▸ Exercise prompt: Would you copy, word for word, each line from the one with "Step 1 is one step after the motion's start" to the end of the listing below, skipping all pictures?
______________________________
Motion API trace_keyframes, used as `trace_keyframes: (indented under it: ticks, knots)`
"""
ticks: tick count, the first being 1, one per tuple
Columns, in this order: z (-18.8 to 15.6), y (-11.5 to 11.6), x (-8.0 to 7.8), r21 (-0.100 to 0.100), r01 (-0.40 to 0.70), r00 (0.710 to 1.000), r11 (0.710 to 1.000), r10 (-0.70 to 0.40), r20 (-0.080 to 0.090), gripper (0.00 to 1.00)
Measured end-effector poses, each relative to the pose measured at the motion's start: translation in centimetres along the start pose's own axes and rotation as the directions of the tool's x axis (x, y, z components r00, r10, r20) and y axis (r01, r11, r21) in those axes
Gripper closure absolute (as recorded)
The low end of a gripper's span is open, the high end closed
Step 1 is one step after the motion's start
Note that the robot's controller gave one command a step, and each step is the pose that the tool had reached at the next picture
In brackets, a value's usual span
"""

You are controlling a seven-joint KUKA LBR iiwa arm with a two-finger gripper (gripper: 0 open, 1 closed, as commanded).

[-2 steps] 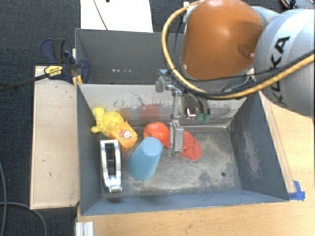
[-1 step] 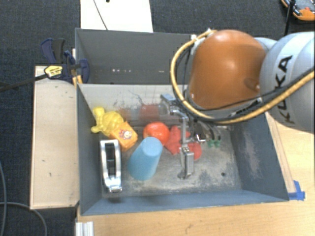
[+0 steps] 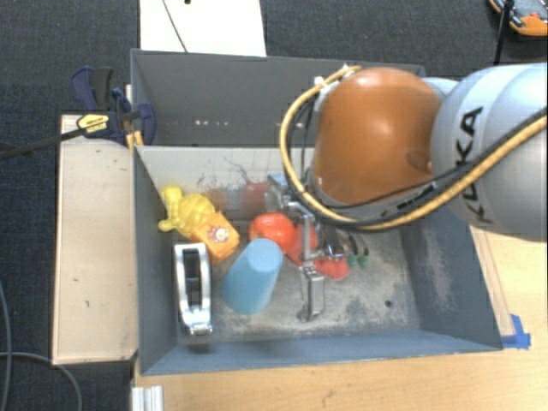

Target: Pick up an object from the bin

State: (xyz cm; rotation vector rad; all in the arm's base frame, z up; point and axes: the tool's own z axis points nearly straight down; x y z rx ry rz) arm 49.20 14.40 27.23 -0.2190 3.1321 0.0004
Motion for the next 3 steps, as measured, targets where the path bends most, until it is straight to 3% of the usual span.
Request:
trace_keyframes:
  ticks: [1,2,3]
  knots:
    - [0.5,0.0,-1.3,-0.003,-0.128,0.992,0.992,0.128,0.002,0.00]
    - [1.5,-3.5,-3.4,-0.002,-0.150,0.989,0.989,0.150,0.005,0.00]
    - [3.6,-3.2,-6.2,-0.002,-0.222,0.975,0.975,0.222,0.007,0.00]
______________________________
▸ Solution below:
Step 1 is one step after the motion's start
Note that the robot's controller gave one command a step, and each step is the pose that the tool had reached at the next picture
In brackets, a value's usual span
"""

You are controlling a seven-joint KUKA LBR iiwa arm with a two-finger gripper (gripper: 0 open, 1 closed, as commanded).

[-2 steps] 
[-1 step] 
[+0 steps] 

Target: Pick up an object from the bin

State: (xyz cm; rotation vector rad; all in the arm's base frame, z up; point and axes: the tool's own z axis points nearly straight down; x y z rx ry rz) arm 49.20 14.40 27.23 -0.2190 3.1321 0.0004
Motion for the next 3 steps, as measured, targets where the path bends most, until it is straight to 3% of the usual span.
Request:
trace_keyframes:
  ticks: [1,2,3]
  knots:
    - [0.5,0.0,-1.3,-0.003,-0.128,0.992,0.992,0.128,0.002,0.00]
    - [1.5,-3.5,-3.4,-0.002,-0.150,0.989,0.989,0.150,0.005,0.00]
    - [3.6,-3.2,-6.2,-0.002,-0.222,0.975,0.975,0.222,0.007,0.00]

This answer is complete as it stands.